#### EXERCISE AIM
Return, from the listing below, every line that includes "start".

#### DATA BELOW
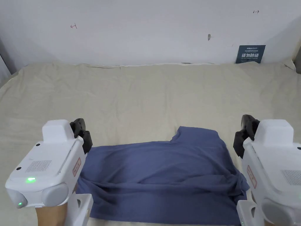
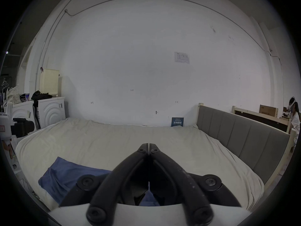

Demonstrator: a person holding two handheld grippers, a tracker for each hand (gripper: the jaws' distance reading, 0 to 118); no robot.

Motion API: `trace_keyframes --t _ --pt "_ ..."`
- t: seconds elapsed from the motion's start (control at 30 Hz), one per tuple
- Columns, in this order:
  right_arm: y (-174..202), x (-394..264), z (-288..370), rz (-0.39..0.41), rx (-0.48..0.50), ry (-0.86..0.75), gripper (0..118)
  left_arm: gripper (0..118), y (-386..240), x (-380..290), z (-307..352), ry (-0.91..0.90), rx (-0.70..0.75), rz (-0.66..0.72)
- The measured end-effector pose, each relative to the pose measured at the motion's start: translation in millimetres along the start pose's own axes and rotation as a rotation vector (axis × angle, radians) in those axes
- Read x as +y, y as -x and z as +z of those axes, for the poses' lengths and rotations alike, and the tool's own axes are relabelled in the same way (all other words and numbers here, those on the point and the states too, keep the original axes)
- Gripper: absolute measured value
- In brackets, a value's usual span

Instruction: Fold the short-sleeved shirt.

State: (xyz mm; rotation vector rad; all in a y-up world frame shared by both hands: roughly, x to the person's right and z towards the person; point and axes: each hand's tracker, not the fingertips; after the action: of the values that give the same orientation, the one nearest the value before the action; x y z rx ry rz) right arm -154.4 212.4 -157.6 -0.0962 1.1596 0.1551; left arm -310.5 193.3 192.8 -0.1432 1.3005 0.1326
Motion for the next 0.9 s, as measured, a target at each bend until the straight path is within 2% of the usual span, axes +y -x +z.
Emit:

#### THE COMPLETED TASK
- t: seconds elapsed from the motion's start (control at 30 Hz), one per tuple
- The measured end-effector pose, each relative to the pose measured at the motion's start: translation in millimetres along the start pose's own axes and rotation as a rotation vector (axis × angle, radians) in those axes

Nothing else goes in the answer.